> Try it
Return every line of the data that contains the string "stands".

> Data excerpts
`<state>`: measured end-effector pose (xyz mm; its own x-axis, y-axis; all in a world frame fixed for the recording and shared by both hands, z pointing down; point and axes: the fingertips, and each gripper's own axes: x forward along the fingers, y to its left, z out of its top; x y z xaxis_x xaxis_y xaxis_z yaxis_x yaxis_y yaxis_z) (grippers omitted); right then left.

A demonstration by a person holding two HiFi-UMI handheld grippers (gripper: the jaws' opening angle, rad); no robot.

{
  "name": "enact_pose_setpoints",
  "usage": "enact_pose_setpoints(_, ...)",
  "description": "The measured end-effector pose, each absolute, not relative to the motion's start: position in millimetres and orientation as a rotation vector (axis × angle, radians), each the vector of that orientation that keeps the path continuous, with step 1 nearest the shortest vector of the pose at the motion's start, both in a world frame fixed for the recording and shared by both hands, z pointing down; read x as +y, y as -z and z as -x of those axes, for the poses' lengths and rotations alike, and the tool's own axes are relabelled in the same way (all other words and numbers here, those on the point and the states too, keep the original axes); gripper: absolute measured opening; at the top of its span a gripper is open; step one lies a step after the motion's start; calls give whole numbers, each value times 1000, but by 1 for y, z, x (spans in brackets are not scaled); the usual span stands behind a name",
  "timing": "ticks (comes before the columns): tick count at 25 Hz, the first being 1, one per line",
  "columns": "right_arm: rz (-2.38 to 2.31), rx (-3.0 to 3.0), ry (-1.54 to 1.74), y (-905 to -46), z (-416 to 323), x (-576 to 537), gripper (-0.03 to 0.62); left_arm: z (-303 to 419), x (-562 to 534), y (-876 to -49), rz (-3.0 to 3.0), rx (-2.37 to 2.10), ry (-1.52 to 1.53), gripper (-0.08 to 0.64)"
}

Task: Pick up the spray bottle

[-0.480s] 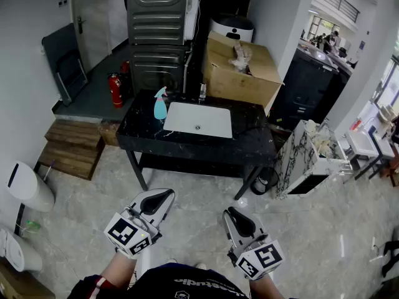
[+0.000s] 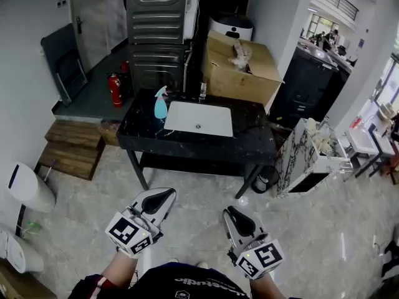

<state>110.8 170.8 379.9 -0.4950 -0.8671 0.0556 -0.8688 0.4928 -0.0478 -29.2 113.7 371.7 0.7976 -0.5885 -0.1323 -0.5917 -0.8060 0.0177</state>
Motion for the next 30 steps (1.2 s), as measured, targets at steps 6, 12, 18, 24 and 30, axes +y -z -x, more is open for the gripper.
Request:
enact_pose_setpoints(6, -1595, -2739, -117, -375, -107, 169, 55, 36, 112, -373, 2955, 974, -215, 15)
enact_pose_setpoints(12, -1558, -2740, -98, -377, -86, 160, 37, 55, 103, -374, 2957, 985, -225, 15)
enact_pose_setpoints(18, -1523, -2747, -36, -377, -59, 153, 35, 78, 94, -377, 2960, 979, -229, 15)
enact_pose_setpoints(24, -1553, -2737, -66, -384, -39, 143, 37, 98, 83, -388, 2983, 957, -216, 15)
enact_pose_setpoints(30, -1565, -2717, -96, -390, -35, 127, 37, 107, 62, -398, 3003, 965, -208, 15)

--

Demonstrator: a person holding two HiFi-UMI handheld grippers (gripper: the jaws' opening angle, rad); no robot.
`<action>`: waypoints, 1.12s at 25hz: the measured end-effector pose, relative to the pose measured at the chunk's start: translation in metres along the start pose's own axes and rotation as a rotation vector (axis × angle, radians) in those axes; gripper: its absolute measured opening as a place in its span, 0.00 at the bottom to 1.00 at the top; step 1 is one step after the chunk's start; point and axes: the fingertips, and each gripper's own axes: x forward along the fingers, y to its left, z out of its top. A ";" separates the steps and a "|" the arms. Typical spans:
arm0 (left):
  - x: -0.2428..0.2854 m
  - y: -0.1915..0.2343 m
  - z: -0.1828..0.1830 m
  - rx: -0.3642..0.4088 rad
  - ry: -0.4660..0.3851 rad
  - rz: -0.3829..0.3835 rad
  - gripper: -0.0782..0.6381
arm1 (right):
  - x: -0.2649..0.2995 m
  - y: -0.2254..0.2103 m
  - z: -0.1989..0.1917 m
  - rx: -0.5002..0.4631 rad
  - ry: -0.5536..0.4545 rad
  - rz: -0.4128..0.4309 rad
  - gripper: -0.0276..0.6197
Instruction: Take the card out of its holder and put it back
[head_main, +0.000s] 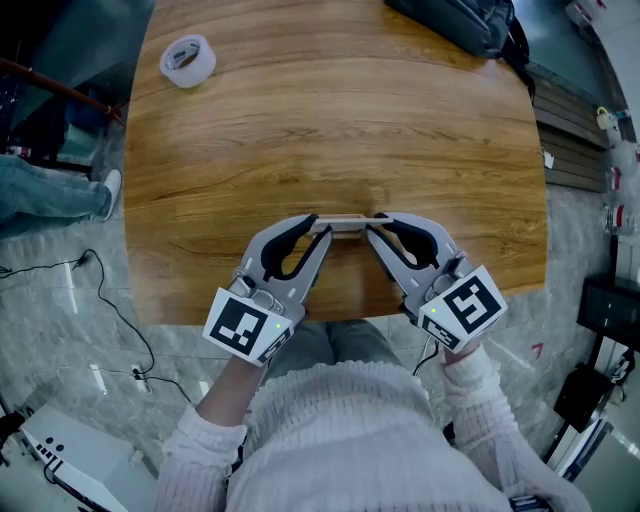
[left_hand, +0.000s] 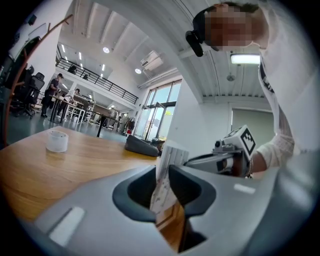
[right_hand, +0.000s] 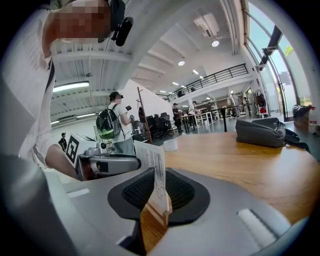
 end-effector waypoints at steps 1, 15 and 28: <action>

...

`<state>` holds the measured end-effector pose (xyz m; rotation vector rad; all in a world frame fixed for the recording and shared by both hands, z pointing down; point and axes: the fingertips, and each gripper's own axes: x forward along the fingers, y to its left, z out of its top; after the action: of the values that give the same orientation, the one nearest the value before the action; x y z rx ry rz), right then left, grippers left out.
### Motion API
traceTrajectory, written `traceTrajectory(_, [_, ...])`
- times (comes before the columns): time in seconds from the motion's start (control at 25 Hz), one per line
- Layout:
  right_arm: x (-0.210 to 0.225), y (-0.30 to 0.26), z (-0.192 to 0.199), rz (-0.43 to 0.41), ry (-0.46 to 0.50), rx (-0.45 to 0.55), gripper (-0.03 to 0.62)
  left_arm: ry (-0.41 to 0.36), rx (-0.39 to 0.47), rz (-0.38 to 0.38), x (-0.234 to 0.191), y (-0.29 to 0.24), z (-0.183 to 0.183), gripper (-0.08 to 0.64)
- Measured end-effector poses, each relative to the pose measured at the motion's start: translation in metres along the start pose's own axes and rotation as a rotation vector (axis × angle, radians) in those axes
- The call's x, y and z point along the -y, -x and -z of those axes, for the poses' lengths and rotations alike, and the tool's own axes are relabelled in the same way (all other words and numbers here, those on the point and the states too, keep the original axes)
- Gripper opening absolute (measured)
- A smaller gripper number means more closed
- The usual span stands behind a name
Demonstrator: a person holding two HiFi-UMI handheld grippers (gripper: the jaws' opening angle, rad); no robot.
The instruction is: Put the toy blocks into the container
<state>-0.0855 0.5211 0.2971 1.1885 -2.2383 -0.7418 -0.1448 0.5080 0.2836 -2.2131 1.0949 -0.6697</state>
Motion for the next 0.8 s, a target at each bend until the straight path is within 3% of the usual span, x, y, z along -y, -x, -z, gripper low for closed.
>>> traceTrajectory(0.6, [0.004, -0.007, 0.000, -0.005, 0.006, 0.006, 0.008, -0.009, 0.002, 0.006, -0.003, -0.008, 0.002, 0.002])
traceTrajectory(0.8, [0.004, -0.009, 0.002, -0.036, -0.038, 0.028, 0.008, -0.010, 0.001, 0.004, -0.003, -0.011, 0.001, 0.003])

> Response
  "description": "The measured end-effector pose, each absolute, not relative to the motion's start: position in millimetres and orientation as a rotation vector (axis × angle, radians), each the vector of that orientation that keeps the path continuous, with step 1 nearest the shortest vector of the pose at the motion's start, both in a world frame fixed for the recording and shared by both hands, z pointing down; read x as +y, y as -z and z as -x of those axes, for the poses' lengths and rotations alike, and the tool's own axes are relabelled in the same way (all other words and numbers here, those on the point and the states too, keep the original axes); gripper: absolute measured opening; at the top of its span a gripper is open; step one lies a step after the motion's start; calls give whole numbers, each value times 1000, but by 1 for y, z, x (spans in brackets are not scaled); the usual span stands behind a name",
- The usual span stands behind a name

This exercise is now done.